Much is made about the American casino industry’s attempts to draw younger players with skill-based slot machines. Australian slots makers are currently having the same dilemma.
Although Australia is the king of per-capital gambling, casinos here still worry about keeping their customer bases in the future.
David Ford, Queensland’s Commissioner for Liquor and Gambling, spoke about the problem with the Sydney Morning Herald.
“The demand for traditional gaming products is waning relatively quickly,” said Ford. “Unless the industry can counteract that, gaming machines may well go the way of bingo.”
What are Australian Slots Makers Doing to Draw Younger Generations?
The Victorian and NSW gambling regulators have received their first applications for skill-based slots. It looks like the Aussies are going the same way of American casinos to draw young players.
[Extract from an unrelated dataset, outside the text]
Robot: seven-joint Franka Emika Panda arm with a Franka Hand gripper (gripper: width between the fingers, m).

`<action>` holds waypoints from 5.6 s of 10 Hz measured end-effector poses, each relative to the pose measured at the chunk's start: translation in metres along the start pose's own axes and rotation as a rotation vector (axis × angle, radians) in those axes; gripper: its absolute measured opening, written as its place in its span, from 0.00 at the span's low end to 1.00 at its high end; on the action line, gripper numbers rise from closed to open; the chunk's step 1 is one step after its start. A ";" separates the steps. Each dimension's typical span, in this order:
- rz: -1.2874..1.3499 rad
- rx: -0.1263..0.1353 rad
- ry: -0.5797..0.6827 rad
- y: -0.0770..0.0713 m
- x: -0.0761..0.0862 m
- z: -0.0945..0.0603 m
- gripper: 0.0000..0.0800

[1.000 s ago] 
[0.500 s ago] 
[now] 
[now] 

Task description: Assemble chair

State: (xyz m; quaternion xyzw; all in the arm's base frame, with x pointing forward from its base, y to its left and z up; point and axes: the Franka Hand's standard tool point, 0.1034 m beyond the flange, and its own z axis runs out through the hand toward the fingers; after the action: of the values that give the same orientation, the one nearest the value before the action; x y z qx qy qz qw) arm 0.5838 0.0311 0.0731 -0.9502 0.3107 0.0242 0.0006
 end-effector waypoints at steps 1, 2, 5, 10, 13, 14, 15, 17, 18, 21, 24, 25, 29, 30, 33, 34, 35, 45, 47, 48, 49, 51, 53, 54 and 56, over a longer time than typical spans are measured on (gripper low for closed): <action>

A skill-based slot machine works just like regular slots. But the key difference is that these games have skill-based bonus rounds that allow players to influence the house edge.
Assuming the applications are approved, it would mark a move towards a new kind of gaming. Australia’s slots industry has been stagnant since the 1990s in terms of offering completely random games.
Some Skill-Based Slots have Social Elements
Among the more interesting skill slots are those that have similar themes to social games. Candy Crush and Plants vs. Zombies have become mobile hits, which has encouraged Australian slots makers to try similar themes.
The industry is also trying out old arcade themes like Pac Man for bonus rounds.
“For casinos, the trend of slots revenue and usage going down while their average customer age is going up has been steady for years,” said Darion Lowenstein, chief marketing officer at Gamblit gaming.
“People under 50 generally grew up with video games and being rewarded for skill and interactivity. These trends will continue until new forms of gaming that target demographic actually enjoys are put onto the floor.”
Time will tell if skill-based slot machines are the answer. But Australia is moving forward with the plan anyways.